BookmarkSubscribeRSS Feed
🔒 This topic is solved and locked. Need further help from the community? Please sign in and ask a new question.
dbjosiah
Obsidian | Level 7

Hi, I'm importing an Excel dataset with 53 variables. PROC Import is renaming 7 of the variables as Varx, with x based on their original column number. For example, two of the Excel column names (quotes added) are "Resource(s) needed?" and "Department (Regarding) (Individual)." I understand that Import renames "Resource(s) needed?" to VAR15 because of the question mark, but why does it rename "Department..." to VAR18? All of the long names are truncated at 32 characters but not necessarily changed and there aren't any other fields that when truncated would be identical. The log says (sample): 

NOTE: Variable Name Change. Resource(s) needed? -> VAR18

NOTE: Variable Name Change. Department (Regarding) (Individu -> VAR23

NOTE: Variable Name Change. Reporting Organization (Regardin -> Reporting_Organization__Regardin

The issue is that I need to automate the program for others to use. I can leave instructions to remove question marks and other such ("national characters"?) from Excel before importing, but I can't figure out what's wrong with "Department (Regarding... ." I just rename the variables after import but don't want the others to have to do that, and I can't guarantee that the columns will always be in the same order and thus the "x" suffix may change arbitrarily.

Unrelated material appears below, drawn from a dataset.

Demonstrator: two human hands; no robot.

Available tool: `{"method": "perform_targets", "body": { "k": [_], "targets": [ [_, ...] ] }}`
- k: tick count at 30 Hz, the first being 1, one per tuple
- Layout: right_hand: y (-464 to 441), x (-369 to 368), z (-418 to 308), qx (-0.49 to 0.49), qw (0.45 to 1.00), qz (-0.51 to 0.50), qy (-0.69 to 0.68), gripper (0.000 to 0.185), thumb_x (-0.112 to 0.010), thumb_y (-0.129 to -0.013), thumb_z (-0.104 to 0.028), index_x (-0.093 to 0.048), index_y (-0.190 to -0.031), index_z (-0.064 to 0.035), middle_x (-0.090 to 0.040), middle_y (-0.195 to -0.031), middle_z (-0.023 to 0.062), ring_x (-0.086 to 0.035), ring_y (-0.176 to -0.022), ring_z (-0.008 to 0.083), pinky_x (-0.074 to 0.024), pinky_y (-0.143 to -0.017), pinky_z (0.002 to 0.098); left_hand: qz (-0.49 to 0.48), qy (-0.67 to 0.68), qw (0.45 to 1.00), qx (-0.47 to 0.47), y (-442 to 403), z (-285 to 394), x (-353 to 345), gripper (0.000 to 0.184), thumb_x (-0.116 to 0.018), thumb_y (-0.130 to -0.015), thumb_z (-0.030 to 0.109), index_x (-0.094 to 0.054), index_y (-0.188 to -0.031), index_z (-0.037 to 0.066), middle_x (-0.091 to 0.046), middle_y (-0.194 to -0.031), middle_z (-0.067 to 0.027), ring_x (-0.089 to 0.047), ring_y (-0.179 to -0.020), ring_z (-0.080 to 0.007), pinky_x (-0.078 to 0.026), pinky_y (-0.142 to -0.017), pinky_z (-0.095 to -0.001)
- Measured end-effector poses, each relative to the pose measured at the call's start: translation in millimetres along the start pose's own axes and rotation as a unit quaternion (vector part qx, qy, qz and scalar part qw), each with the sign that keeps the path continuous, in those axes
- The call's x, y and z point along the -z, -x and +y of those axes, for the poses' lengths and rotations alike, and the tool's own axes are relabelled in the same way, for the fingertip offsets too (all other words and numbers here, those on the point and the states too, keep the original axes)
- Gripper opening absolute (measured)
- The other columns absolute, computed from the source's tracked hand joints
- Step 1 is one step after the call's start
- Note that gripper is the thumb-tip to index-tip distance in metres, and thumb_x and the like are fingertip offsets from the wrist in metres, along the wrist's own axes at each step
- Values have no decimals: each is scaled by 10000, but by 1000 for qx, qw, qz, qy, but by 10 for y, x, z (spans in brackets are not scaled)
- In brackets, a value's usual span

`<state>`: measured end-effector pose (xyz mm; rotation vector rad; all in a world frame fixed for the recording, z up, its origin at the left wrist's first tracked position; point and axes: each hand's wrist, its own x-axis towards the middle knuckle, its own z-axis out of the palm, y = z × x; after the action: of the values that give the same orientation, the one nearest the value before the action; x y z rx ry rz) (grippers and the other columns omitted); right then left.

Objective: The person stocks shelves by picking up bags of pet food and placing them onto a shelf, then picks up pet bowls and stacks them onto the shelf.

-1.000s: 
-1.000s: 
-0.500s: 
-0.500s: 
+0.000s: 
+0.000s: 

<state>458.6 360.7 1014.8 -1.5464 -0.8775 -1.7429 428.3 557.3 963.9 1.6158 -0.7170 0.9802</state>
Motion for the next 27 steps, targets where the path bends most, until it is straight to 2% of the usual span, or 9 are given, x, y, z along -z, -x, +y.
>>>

Thanks for any suggestions!

 

1 ACCEPTED SOLUTION

Accepted Solutions
Kurt_Bremser
Super User

You want to take control of your import process, which means you need to take the Excel file format out of it.

Save the spreadsheet to a CSV file, and read that with a DATA step, which allows you to set reasonable and valid variable names, set the variable types and other attributes correctly, and deal with aberrations in the data (e.g. "N/A" in an otherwise numeric column) as necessary.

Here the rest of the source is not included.